I recently tried to use your 7B parameter model (evo2-7b) for inference on the first chromosome of Arabidopsis thaliana (~30 Mb). I have my own code to feed the DNA into Evo2 in smaller blocks and extract the embeddings from this layer: 'blocks.28.mlp.l3'. I'm currently only interested in the embeddings and not the final output. When I test different sequence lengths for example 2560 bp vs. 92160 bp, I notice that no matter if I use StripedHyena's stateless_forward or stateful_forward I get different results when comparing the embeddings created with these two sequence lengths/block sizes. For the stateful function I would have assumed that the embeddings for the entire chromosome are nearly identical, no matter which sequence length is used. I tested the similarity with Pearson's correlation and instead of values around 0.99 I find Pearson's correlation values ranging from 0.5 to 0.99 (mean: 0.91).

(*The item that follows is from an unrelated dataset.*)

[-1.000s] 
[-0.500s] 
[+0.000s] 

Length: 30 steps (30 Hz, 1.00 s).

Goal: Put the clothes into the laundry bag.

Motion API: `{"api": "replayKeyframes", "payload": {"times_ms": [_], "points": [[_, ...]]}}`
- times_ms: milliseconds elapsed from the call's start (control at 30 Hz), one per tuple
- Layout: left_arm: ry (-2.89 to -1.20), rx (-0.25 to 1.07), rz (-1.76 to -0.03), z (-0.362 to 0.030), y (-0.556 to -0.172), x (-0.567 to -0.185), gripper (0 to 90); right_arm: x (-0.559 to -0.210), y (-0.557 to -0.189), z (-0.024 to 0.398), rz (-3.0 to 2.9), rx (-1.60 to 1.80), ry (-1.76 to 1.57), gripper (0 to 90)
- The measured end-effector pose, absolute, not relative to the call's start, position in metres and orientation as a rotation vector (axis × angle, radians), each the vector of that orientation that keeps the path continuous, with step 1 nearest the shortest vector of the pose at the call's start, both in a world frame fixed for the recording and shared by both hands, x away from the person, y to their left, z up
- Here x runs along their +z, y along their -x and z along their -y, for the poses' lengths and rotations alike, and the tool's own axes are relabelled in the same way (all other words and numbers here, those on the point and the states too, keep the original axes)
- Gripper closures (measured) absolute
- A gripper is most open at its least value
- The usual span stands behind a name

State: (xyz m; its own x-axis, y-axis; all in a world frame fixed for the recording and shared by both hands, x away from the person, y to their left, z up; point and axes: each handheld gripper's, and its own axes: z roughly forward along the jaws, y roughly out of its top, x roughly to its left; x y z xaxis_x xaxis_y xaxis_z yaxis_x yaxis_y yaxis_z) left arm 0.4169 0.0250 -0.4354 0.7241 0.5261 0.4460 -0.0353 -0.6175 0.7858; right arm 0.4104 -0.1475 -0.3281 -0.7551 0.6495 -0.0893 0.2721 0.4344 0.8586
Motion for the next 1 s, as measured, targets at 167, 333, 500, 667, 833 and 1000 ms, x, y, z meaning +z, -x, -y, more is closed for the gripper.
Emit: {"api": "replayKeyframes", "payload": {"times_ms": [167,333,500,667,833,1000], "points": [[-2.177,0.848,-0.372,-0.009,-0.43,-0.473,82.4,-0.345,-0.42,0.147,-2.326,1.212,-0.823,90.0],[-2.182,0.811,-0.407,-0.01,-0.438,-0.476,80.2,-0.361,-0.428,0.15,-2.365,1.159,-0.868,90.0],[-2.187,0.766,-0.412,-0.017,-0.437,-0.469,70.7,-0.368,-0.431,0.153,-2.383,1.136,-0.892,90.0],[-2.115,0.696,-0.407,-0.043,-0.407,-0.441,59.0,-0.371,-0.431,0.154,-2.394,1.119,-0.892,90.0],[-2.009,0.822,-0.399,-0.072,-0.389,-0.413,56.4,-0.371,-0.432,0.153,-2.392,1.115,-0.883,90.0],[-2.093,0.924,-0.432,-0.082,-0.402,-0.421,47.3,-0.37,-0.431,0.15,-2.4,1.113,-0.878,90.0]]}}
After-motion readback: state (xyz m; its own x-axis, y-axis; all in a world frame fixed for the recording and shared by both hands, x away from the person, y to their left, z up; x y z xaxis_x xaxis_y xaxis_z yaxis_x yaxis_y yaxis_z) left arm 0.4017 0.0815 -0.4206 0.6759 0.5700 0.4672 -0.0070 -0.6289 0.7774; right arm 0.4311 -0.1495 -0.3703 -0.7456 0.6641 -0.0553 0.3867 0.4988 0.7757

I'm initializing the inference parameters like so:
from evo2 import Evo2
model = Evo2('evo2_7b')
inference_params = model.model.initialize_inference_params(max_seqlen=1048576)
After the data processing I use:
# StripedHyena forward function
model.forward(input_ids, inference_params_dict=inference_params)
If I overlooked how statefulness can be achieved in this repository or vortex, I apologize and would kindly ask you to point me to the right tutorial or code.